(ASSIGNMENT) With both ends included, repeat exactly the lines of the entries below from the one containing "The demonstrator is" down to the one containing "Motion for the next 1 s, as", and no others.

(EXERCISE INPUTS)
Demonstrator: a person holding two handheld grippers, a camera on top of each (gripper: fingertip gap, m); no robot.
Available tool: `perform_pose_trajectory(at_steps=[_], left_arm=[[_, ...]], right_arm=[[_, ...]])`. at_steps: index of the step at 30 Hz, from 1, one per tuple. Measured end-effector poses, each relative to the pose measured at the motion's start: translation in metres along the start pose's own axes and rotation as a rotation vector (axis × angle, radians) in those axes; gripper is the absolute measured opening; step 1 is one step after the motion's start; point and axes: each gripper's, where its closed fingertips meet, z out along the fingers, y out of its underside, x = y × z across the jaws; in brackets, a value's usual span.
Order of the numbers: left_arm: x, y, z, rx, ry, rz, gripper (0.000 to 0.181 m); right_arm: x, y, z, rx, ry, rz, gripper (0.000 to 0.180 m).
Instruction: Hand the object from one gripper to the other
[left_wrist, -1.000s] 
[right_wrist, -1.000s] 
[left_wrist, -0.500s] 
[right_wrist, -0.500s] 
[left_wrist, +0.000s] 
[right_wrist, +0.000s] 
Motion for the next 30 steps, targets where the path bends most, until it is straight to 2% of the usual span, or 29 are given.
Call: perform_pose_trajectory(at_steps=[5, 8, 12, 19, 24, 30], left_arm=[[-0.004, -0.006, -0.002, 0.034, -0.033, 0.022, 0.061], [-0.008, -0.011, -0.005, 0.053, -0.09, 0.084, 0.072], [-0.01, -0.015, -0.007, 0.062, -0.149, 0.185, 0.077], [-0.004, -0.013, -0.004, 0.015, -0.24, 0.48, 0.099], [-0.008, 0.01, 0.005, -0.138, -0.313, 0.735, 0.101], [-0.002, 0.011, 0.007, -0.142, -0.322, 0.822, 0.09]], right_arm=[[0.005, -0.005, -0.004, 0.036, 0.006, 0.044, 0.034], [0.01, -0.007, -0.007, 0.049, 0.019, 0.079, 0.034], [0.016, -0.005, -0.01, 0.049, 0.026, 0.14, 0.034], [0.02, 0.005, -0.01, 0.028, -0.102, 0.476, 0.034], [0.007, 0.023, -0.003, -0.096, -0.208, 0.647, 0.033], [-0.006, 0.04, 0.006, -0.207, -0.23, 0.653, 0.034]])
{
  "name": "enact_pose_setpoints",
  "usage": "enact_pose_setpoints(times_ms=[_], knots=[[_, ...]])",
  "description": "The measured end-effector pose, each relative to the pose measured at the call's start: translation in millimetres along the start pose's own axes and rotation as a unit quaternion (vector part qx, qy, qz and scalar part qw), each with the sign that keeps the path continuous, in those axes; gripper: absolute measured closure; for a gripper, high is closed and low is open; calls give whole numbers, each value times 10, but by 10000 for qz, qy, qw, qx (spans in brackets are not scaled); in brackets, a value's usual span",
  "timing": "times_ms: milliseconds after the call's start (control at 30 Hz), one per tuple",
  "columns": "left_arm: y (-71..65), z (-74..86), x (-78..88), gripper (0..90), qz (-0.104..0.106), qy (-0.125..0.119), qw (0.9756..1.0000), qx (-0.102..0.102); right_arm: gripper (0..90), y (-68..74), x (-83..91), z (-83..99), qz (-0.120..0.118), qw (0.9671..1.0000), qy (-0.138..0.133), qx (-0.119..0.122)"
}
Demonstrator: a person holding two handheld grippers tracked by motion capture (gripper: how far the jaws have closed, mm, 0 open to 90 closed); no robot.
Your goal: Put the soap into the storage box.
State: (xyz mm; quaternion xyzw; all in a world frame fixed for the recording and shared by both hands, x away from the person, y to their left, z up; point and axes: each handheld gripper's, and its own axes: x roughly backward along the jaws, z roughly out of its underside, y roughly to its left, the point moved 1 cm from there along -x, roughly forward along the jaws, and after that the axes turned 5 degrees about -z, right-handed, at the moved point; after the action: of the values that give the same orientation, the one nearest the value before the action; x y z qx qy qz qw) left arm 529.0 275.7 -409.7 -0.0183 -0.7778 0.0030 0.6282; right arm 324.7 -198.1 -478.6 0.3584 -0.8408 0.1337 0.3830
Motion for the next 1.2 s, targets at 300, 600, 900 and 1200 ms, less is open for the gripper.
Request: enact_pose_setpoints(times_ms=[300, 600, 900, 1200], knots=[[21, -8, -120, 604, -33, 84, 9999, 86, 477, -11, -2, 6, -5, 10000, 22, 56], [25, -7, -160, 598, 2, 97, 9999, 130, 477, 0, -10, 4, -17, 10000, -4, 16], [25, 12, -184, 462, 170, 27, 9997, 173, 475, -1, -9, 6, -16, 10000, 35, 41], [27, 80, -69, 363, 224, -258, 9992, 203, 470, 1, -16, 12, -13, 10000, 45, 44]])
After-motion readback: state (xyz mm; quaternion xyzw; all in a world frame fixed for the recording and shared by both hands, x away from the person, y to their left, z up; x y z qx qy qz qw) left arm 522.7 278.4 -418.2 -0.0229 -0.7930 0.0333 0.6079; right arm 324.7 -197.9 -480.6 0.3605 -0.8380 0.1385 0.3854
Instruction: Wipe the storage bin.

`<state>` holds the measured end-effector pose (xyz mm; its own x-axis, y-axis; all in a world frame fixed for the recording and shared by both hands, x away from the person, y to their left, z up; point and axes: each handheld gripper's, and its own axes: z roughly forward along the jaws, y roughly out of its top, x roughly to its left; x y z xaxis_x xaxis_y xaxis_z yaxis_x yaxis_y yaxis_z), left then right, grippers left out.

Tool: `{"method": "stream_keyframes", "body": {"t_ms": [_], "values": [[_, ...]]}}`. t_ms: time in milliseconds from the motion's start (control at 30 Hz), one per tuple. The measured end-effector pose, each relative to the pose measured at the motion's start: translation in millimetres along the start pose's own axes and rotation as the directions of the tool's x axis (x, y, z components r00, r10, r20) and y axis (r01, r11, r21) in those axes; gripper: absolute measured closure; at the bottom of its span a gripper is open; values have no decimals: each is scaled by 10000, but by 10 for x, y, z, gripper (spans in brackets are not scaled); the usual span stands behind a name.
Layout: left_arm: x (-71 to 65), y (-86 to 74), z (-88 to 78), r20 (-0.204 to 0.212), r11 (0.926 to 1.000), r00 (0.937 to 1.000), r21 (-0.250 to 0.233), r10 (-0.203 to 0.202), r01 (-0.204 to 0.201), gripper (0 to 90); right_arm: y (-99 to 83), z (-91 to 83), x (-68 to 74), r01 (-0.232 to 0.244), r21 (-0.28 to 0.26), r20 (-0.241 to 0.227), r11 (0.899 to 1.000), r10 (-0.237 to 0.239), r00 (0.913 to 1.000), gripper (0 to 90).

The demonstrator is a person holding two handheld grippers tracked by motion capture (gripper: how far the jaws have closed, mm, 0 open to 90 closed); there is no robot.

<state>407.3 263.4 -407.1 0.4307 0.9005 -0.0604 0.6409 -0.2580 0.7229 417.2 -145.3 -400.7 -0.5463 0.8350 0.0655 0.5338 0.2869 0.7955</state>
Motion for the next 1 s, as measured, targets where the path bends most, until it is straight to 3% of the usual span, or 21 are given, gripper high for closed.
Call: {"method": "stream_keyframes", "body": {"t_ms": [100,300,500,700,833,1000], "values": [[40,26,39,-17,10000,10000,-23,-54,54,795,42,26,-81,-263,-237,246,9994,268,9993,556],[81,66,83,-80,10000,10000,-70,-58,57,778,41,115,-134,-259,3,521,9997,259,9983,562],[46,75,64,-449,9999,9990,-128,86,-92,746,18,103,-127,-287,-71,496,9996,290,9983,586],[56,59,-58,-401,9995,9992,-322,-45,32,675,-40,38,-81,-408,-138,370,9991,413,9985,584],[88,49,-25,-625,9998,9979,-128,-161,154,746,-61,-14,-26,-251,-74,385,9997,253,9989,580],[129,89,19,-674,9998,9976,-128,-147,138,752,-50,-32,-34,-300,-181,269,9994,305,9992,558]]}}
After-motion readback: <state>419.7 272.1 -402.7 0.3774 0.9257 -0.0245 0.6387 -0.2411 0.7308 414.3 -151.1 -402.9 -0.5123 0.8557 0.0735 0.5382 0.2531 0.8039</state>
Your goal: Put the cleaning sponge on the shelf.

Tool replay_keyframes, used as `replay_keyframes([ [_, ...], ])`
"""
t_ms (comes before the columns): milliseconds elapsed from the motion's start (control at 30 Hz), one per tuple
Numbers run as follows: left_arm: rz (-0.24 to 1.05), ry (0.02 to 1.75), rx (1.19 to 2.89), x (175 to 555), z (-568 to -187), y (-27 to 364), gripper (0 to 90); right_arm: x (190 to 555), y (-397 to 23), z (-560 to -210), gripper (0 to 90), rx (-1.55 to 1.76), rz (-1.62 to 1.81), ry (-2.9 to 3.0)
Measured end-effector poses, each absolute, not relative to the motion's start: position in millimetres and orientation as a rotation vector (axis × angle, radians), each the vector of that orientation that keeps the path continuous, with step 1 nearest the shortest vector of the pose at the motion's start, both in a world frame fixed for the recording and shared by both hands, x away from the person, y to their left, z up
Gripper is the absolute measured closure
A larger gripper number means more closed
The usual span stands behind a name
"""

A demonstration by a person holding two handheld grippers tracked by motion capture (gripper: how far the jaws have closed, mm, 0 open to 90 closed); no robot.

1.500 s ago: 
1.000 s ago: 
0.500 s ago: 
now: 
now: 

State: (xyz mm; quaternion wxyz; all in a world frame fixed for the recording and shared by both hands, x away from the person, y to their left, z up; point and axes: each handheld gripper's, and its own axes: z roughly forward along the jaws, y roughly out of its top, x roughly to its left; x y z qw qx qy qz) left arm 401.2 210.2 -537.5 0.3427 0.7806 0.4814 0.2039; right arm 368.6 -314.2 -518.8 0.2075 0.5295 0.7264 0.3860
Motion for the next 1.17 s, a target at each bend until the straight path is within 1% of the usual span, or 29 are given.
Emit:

(WORKED SOLUTION)
The demonstrator is a person holding two handheld grippers tracked by motion capture (gripper: how far the jaws have closed, mm, 0 open to 90 closed); there is no robot.

<state>407.3 263.4 -407.1 0.4307 0.9005 -0.0604 0.6409 -0.2580 0.7229 417.2 -145.3 -400.7 -0.5463 0.8350 0.0655 0.5338 0.2869 0.7955</state>
Motion for the next 1 s, as measured, targets where the path bends most, until it is straight to 3% of the usual span, or 21 are given, gripper high for closed.

That finishes the output for this exercise.